■ WHAT IS EXPECTED ■
Could the data below be copied out in full, word for word?

■ GIVEN ENTRIES ■
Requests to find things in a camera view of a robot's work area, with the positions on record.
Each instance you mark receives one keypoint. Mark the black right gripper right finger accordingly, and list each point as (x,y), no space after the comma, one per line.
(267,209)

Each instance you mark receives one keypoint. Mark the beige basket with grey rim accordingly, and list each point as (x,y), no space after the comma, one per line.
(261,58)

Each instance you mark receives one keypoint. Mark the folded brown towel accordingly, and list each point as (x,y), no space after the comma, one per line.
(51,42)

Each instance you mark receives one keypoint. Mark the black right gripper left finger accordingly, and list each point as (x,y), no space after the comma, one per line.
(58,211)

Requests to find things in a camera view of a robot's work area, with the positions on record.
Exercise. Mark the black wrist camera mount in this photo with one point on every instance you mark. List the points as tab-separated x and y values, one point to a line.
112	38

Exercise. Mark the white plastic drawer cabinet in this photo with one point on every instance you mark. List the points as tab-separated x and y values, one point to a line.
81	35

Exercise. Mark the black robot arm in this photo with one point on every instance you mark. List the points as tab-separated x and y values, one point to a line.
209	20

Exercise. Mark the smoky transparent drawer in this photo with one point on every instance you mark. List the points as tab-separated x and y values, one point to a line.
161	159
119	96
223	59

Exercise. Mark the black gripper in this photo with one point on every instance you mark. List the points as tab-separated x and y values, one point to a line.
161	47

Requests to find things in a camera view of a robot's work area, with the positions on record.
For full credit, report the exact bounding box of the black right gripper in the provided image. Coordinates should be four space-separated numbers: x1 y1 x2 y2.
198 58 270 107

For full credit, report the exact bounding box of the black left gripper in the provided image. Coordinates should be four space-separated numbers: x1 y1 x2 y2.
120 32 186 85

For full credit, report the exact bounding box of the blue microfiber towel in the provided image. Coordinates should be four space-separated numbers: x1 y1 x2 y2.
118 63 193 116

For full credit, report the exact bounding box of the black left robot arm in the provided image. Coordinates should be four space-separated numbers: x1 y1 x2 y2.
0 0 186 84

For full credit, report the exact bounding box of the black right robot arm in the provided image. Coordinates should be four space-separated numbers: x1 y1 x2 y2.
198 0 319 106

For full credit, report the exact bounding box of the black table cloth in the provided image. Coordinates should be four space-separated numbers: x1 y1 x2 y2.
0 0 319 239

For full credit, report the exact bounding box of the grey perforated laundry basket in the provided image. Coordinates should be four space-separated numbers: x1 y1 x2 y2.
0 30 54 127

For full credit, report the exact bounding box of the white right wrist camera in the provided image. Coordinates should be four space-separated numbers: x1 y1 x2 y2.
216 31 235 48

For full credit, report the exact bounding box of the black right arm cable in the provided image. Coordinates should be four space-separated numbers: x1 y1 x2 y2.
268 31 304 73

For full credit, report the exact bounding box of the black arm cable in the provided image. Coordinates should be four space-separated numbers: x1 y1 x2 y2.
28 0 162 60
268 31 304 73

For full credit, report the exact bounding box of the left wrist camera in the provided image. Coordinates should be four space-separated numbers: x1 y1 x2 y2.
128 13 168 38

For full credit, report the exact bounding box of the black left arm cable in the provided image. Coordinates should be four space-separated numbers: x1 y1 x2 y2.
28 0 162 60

■ SOLUTION ■
Requests to find things in a camera view of a robot's work area, with the positions on record.
Each instance you mark receives one keypoint. Mark the black right gripper right finger accordingly, and list each point as (x,y), no space after the comma, one per line.
(267,209)

Each instance you mark receives one keypoint. Mark the beige basket with grey rim accordingly, and list each point as (x,y), no space after the comma, one per line.
(261,58)

Each instance you mark receives one keypoint. Mark the folded brown towel accordingly, and list each point as (x,y), no space after the comma, one per line.
(51,42)

Each instance you mark receives one keypoint. Mark the black right gripper left finger accordingly, and list each point as (x,y), no space after the comma, one per line.
(58,211)

Requests to find things in a camera view of a robot's work area, with the positions on record.
Exercise. Mark the black wrist camera mount in this photo with one point on every instance you mark. List the points as tab-separated x and y values, one point to a line.
112	38

Exercise. Mark the white plastic drawer cabinet in this photo with one point on every instance you mark. List the points as tab-separated x and y values, one point to a line.
81	35

Exercise. Mark the black robot arm in this photo with one point on every instance you mark. List the points as tab-separated x and y values, one point to a line.
209	20

Exercise. Mark the smoky transparent drawer in this photo with one point on every instance you mark. List the points as tab-separated x and y values, one point to a line.
161	159
119	96
223	59

Exercise. Mark the black gripper in this photo with one point on every instance you mark. List the points as tab-separated x and y values, one point to a line.
161	47

Requests to find things in a camera view of a robot's work area, with the positions on record.
For full credit, report the exact bounding box of the black right gripper in the provided image. Coordinates should be four space-separated numbers: x1 y1 x2 y2.
198 58 270 107

For full credit, report the exact bounding box of the black left gripper in the provided image. Coordinates should be four space-separated numbers: x1 y1 x2 y2.
120 32 186 85

For full credit, report the exact bounding box of the blue microfiber towel in the provided image. Coordinates should be four space-separated numbers: x1 y1 x2 y2.
118 63 193 116

For full credit, report the exact bounding box of the black left robot arm in the provided image. Coordinates should be four space-separated numbers: x1 y1 x2 y2.
0 0 186 84

For full credit, report the exact bounding box of the black right robot arm in the provided image. Coordinates should be four space-separated numbers: x1 y1 x2 y2.
198 0 319 106

For full credit, report the exact bounding box of the black table cloth in the provided image. Coordinates should be four space-separated numbers: x1 y1 x2 y2.
0 0 319 239

For full credit, report the exact bounding box of the grey perforated laundry basket in the provided image. Coordinates should be four space-separated numbers: x1 y1 x2 y2.
0 30 54 127

For full credit, report the exact bounding box of the white right wrist camera in the provided image. Coordinates should be four space-separated numbers: x1 y1 x2 y2.
216 31 235 48

For full credit, report the exact bounding box of the black right arm cable in the provided image. Coordinates should be four space-separated numbers: x1 y1 x2 y2.
268 31 304 73

For full credit, report the exact bounding box of the black arm cable in the provided image. Coordinates should be four space-separated numbers: x1 y1 x2 y2.
28 0 162 60
268 31 304 73

For full credit, report the exact bounding box of the left wrist camera in the provided image. Coordinates should be four space-separated numbers: x1 y1 x2 y2.
128 13 168 38

For full credit, report the exact bounding box of the black left arm cable in the provided image. Coordinates should be four space-separated numbers: x1 y1 x2 y2.
28 0 162 60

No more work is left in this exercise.